[Stored dataset items]
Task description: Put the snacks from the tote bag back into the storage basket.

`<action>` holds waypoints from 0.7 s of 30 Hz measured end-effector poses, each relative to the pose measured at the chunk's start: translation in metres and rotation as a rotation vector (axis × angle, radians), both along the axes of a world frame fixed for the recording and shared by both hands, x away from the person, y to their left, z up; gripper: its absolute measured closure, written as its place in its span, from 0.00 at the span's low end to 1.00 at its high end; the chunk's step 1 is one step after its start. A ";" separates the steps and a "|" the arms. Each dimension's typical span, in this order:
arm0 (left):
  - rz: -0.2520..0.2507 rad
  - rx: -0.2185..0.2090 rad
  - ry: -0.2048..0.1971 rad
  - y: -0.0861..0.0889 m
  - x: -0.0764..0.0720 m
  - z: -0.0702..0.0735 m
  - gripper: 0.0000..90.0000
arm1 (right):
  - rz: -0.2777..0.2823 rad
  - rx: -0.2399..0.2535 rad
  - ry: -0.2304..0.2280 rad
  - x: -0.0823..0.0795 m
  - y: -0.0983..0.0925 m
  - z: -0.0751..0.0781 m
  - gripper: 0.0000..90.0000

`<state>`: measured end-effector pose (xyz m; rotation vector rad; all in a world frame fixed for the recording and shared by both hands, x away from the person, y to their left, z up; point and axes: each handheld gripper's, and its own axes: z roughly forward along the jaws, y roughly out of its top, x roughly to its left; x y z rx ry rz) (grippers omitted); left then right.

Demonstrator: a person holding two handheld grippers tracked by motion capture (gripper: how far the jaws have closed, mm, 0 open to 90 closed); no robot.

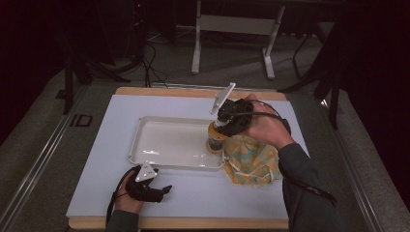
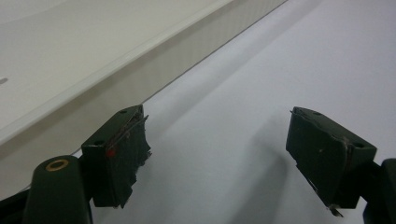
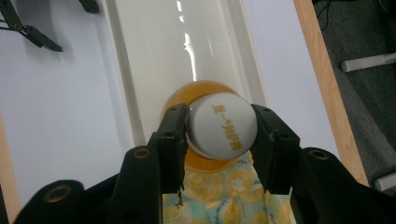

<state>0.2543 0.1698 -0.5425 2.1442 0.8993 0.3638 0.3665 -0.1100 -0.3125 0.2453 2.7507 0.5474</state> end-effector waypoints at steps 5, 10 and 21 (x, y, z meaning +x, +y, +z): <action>-0.001 0.000 -0.001 0.000 0.000 0.000 0.23 | 0.001 -0.010 0.006 -0.001 0.003 -0.004 0.65; -0.001 0.000 -0.001 0.000 0.000 0.000 0.23 | -0.004 -0.008 0.008 -0.001 0.005 -0.007 0.65; 0.001 -0.001 -0.001 0.000 0.000 0.000 0.23 | 0.009 0.001 0.037 -0.003 0.007 -0.015 0.65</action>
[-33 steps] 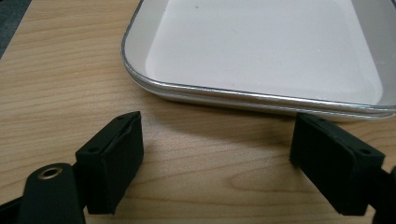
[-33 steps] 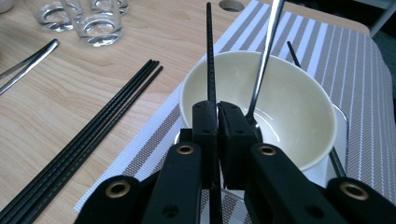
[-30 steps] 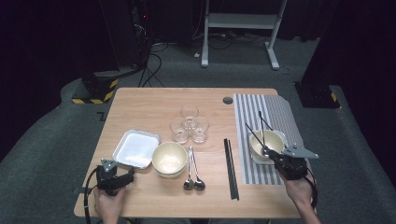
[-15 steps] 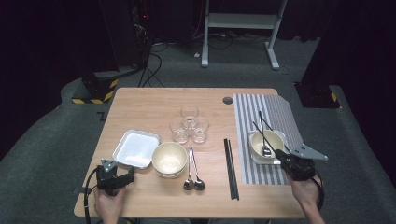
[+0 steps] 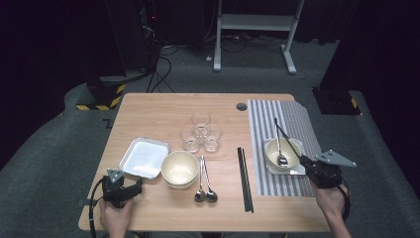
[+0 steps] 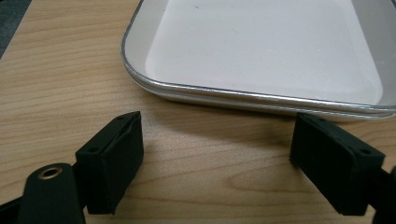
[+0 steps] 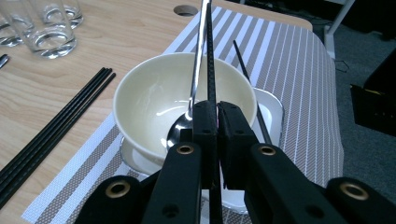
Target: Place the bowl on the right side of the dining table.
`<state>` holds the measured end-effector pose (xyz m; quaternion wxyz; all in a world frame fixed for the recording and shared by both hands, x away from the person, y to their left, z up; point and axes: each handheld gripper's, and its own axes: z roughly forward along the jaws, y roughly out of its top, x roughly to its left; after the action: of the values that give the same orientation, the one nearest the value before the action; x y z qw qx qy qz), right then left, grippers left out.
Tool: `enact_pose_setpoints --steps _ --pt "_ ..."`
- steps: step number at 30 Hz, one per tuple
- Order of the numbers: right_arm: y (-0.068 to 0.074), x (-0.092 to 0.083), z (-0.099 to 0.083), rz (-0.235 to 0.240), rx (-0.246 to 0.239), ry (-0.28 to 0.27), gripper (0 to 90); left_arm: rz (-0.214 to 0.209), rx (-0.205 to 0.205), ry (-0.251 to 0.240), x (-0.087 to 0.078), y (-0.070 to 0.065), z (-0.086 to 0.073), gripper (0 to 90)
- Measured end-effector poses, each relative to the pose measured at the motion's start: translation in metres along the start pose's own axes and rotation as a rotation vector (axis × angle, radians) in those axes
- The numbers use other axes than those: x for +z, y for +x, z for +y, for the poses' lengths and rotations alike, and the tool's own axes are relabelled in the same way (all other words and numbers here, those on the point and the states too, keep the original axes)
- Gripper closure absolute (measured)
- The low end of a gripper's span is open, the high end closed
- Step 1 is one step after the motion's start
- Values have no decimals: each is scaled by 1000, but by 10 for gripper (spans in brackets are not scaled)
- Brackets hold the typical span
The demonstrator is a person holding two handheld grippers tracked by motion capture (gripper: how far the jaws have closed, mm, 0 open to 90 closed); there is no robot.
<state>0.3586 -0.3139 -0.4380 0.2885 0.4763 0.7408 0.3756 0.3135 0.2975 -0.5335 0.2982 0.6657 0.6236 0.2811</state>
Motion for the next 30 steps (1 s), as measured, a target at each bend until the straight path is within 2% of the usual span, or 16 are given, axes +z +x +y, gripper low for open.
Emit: enact_pose_setpoints --steps 9,14,20,27,30 --pt "-16 9 9 -10 18 6 861 0 0 0 0 0 0 174" --pt "-25 14 10 -31 29 2 861 11 -9 2 0 0 0 168" --pt "-33 22 11 -30 46 25 861 8 -10 1 0 0 0 169" --pt "-37 31 15 -36 6 44 860 9 -8 2 0 0 0 169" --pt "-43 36 18 -33 10 58 860 9 -10 1 0 0 0 169"
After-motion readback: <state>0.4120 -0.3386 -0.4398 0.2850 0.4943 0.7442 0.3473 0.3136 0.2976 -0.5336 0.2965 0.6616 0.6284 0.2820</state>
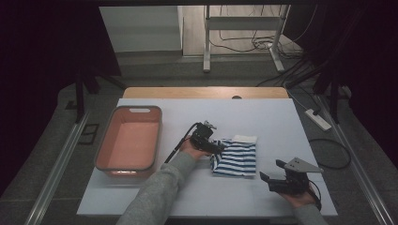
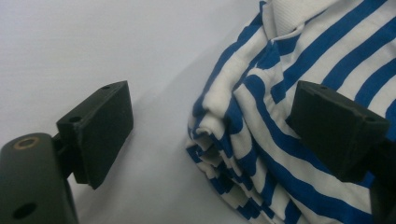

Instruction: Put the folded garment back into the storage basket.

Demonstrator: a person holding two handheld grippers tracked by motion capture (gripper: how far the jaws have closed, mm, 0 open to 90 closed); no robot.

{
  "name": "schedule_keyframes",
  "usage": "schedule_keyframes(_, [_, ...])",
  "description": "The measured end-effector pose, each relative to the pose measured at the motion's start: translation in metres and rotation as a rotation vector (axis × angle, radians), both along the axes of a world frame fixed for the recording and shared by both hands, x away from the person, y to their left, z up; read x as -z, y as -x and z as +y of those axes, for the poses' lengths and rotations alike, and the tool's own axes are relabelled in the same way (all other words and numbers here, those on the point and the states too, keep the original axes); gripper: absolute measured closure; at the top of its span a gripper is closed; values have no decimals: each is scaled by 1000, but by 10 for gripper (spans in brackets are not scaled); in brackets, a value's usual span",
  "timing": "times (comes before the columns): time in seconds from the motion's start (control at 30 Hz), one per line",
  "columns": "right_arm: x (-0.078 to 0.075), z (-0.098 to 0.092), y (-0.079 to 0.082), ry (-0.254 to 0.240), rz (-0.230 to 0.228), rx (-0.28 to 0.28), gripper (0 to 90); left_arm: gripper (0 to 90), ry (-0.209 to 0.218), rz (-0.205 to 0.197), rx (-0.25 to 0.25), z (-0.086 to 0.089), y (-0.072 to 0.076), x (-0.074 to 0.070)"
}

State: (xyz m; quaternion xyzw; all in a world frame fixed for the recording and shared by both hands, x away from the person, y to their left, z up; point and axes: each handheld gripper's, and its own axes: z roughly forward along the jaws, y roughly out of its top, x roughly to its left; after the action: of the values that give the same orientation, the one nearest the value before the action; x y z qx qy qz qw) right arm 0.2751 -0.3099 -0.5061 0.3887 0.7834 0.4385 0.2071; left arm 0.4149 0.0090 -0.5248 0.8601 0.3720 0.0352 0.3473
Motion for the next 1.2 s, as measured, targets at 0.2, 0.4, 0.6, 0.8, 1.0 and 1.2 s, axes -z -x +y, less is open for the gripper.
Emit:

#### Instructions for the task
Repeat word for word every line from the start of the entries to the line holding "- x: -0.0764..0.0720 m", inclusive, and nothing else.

#### Solved exercise
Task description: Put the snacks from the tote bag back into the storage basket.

`<action>` holds waypoints from 0.7 s of 30 Hz measured end-effector poses, each relative to the pose measured at the chunk's start: translation in metres and rotation as a rotation vector (axis × angle, radians), both along the axes of a world frame fixed for the recording and shared by both hands, x away from the person, y to their left, z up; gripper: its absolute measured closure, written as its place in its span, from 0.00 at the span's low end to 1.00 at its high end; the chunk's step 1 is one step after its start. A ";" separates the steps and a "|" the arms. Each dimension's typical span, in this order:
arm0 (left):
  - rz: -0.2520..0.2507 rad
  - rx: -0.2185..0.2090 rad
  - ry: -0.2048..0.1971 rad
  - y: -0.0861..0.0889 m
  - x: -0.0764..0.0720 m

No further output is needed.